The soul of a “consumer electronics entertainment connected scenario”
Vizio’s new computers announced today at CES are beautiful and bringing some refreshing industrial design to the PC industry. But the company’s official introduction video includes a bizarre, forced appearance by Microsoft’s VP of Worldwide OEM Marketing, who strikes me as a totally clueless corporate bureaucrat. He blabbers on and on about nothing, speaking of “consumer entertainment scenarios”, “content”, “accessing entertainment that matters to us the most”, and “consumer electronics entertainment connected scenarios”. What the hell does that even mean? Why can’t Vizio just let their fantastically designed products speak for themselves?

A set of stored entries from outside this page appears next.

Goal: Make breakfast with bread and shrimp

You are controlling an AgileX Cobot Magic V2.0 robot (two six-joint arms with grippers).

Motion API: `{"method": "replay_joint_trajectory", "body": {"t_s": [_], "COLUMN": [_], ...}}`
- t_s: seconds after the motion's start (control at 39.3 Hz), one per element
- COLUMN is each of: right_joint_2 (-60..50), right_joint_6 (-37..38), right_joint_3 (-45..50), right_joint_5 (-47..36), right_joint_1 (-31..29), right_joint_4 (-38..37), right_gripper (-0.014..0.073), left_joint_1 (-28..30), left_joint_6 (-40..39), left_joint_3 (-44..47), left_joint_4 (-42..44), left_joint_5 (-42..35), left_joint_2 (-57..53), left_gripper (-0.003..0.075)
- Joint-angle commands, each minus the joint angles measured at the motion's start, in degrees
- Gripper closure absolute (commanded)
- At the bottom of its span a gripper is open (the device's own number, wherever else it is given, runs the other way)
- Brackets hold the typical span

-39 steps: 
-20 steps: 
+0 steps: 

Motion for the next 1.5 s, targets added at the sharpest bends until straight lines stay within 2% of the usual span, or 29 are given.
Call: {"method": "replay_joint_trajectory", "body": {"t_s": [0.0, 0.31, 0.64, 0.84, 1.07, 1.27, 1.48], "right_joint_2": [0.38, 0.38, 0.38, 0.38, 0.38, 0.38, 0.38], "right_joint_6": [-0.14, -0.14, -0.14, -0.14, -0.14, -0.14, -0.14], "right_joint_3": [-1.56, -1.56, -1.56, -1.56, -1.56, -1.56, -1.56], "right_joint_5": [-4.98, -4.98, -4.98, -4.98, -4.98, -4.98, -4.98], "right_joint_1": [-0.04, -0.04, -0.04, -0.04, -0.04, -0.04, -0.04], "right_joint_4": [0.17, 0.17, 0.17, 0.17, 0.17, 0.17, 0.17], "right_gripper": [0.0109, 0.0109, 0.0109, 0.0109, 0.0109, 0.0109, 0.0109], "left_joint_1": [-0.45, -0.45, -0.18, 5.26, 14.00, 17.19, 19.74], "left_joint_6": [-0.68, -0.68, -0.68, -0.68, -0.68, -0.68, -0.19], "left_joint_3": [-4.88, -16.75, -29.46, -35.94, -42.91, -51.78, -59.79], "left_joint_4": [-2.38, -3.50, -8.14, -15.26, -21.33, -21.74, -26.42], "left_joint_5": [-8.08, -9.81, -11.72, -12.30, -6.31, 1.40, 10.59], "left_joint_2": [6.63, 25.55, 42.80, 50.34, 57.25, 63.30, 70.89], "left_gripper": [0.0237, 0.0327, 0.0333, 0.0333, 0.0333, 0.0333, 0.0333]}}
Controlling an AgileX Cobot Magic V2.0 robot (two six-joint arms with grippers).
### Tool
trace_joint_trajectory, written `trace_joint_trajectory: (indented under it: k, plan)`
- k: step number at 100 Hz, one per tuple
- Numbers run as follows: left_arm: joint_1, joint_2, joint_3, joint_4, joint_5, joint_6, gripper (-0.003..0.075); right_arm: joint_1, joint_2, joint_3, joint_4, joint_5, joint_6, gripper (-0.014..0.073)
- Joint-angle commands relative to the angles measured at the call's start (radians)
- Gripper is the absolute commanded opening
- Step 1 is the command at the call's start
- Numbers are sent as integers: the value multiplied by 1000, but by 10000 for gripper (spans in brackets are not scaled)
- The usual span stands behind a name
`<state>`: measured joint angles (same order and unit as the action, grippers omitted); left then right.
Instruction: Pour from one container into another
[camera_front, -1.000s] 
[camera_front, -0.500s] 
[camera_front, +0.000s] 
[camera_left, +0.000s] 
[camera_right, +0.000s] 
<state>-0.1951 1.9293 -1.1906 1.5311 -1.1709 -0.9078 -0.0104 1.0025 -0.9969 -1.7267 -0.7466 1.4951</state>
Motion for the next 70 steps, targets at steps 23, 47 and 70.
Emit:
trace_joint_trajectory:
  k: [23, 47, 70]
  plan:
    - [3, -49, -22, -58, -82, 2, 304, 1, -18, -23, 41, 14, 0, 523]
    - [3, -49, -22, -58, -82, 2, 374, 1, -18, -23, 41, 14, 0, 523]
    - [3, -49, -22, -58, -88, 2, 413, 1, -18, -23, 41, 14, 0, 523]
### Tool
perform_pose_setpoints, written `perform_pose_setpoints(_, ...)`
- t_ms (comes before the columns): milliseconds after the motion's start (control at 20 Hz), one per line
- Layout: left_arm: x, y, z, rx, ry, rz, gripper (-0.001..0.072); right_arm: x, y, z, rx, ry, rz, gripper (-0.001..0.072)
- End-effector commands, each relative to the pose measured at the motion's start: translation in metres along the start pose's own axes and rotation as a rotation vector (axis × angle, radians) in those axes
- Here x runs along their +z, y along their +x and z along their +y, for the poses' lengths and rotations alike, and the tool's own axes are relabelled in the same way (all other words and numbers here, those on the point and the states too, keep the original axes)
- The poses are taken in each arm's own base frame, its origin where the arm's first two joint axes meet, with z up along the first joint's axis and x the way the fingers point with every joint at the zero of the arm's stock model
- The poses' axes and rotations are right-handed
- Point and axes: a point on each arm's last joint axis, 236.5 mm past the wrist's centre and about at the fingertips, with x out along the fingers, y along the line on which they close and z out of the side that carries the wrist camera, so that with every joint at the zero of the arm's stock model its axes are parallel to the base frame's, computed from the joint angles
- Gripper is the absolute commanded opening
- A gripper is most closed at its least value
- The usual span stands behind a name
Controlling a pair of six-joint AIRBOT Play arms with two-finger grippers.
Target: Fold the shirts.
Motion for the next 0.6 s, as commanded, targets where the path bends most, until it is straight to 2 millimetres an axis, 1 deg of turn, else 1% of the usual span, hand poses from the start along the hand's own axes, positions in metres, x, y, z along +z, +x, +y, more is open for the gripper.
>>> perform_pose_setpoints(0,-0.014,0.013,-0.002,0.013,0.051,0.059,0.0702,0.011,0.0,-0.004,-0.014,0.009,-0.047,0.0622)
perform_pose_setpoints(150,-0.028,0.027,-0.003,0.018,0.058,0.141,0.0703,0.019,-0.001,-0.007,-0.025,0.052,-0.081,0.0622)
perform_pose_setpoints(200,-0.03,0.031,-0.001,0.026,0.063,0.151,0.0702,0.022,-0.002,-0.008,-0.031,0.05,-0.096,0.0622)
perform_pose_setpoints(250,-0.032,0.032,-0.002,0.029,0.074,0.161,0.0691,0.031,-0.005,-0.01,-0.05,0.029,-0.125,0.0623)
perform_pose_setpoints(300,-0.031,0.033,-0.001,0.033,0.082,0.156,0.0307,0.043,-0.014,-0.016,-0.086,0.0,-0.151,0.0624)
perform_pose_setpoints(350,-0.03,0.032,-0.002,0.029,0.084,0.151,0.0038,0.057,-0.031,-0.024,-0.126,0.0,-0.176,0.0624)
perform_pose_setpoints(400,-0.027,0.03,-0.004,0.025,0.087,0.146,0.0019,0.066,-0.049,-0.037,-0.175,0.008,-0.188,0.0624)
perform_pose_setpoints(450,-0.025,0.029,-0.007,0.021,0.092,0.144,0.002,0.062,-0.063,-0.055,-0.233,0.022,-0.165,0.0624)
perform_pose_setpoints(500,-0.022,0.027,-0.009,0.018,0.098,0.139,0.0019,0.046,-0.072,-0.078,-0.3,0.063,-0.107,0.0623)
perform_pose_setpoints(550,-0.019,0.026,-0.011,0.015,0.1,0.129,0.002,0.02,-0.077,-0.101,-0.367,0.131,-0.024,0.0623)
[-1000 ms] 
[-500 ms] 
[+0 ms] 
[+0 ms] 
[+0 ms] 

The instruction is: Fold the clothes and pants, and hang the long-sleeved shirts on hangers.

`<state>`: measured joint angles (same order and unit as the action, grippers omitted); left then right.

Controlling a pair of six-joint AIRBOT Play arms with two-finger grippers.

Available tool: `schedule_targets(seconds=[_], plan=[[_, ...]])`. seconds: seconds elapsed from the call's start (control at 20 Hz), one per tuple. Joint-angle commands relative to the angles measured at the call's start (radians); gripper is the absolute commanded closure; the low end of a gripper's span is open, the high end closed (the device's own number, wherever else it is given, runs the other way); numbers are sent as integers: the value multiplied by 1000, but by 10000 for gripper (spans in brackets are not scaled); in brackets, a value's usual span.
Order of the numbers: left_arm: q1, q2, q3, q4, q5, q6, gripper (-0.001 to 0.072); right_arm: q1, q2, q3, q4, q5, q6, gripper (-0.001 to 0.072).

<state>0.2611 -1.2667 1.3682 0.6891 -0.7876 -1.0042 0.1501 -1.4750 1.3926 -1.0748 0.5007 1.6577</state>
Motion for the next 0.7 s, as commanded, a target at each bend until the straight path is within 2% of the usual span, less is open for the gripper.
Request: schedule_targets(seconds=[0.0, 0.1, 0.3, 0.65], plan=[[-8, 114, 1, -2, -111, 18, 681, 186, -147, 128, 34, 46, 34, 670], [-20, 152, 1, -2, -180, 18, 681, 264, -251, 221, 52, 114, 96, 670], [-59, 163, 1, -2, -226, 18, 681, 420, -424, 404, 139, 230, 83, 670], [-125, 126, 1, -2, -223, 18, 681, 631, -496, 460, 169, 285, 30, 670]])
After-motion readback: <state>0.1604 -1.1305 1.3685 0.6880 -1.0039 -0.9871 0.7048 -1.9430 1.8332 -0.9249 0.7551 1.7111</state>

Obsessively curating details in marketing materials, to make it easy for mere mortals to understand what is being offered to them, is such an important part of creating an awesome cohesive user experience. So many companies fail at this step, which is strange, because it’s literally the first point of contact in a relationship with a customer. Normal people don’t care that Vizio manufactured televisions before they made computers. Normal people don’t care that you can watch movies and “entertainment” on these computers – you can do that on any computer. What people really care about is that their computer works and that it fits within their personal style.

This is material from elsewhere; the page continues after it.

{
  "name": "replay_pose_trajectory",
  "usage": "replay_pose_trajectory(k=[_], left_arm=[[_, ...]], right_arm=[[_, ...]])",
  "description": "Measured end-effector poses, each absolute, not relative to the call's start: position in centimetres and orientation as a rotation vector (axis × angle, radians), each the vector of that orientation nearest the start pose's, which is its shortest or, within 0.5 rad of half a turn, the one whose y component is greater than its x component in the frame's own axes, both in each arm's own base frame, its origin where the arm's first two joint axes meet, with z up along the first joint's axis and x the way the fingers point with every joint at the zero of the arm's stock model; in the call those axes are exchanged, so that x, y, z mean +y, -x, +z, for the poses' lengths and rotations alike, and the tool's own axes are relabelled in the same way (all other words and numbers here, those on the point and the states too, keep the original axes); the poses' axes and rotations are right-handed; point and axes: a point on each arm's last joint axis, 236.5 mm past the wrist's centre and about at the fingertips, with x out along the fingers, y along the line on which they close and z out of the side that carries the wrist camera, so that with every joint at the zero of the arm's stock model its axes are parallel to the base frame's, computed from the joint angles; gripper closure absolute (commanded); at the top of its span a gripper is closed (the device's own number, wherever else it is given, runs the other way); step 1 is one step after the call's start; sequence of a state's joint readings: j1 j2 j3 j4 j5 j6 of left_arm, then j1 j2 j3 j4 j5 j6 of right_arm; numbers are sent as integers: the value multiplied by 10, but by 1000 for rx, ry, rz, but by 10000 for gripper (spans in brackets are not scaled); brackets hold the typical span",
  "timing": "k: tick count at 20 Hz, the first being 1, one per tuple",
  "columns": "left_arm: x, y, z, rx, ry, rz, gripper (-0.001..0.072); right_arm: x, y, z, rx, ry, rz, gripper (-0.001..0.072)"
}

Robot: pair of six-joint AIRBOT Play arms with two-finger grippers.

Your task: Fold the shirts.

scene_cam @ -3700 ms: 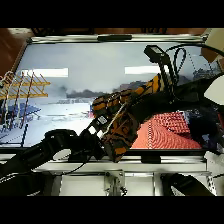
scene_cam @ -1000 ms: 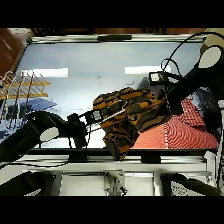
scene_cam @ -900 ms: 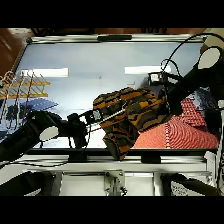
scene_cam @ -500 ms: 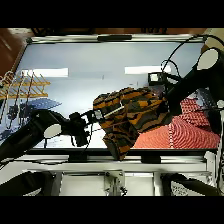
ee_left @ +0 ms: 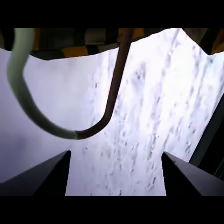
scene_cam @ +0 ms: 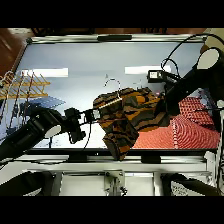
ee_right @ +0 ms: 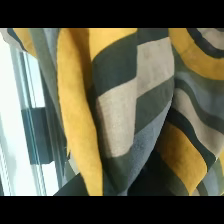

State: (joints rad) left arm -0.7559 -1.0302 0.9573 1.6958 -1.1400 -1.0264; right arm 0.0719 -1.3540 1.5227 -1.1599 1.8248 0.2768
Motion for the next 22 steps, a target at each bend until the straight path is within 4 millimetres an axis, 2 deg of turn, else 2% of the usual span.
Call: replay_pose_trajectory(k=[4,6,11,13,15,17,18,19,20,22], left_arm=[[-183,-266,33,975,-1014,-825,-13],[-175,-262,32,1021,-962,-816,-13],[-189,-239,34,1110,-704,-868,-13],[-187,-242,47,1097,-582,-837,-13],[-174,-259,71,1034,-455,-748,-13],[-145,-279,97,969,-289,-598,140],[-129,-284,103,960,-201,-521,158],[-117,-286,104,966,-99,-452,158],[-112,-284,99,987,0,-413,158],[-123,-274,78,1050,210,-403,158]], right_arm=[[117,-298,100,1083,741,1394,669],[118,-297,102,1084,731,1396,668],[119,-297,103,1106,696,1369,668],[120,-298,103,1120,675,1345,669],[119,-298,103,1139,652,1320,668],[119,-302,104,1149,628,1279,668],[118,-303,104,1157,620,1258,668],[117,-303,104,1173,609,1236,668],[115,-304,104,1187,597,1213,668],[114,-306,104,1206,573,1167,668]])
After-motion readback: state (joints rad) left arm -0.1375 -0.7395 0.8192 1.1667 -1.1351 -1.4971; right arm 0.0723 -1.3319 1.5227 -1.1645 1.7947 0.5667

People stopped buying computers based on specifications and features years ago. All computers sold now are practically identical in functionality. Today, people are increasingly buying computers the same way they buy cars: to define themselves. That’s what Apple gets right. Apple has a defined soul, just like BMW, Mercedes, and Honda, which includes a stylistic experience that people want to make their own. When a PC company is marketing a computer, they’re not selling a computer – they’re selling an extension to someone’s soul.
PC manufacturers, like Vizio, can copy Apple’s focus on industrial design, but they can’t imitate Apple’s soul.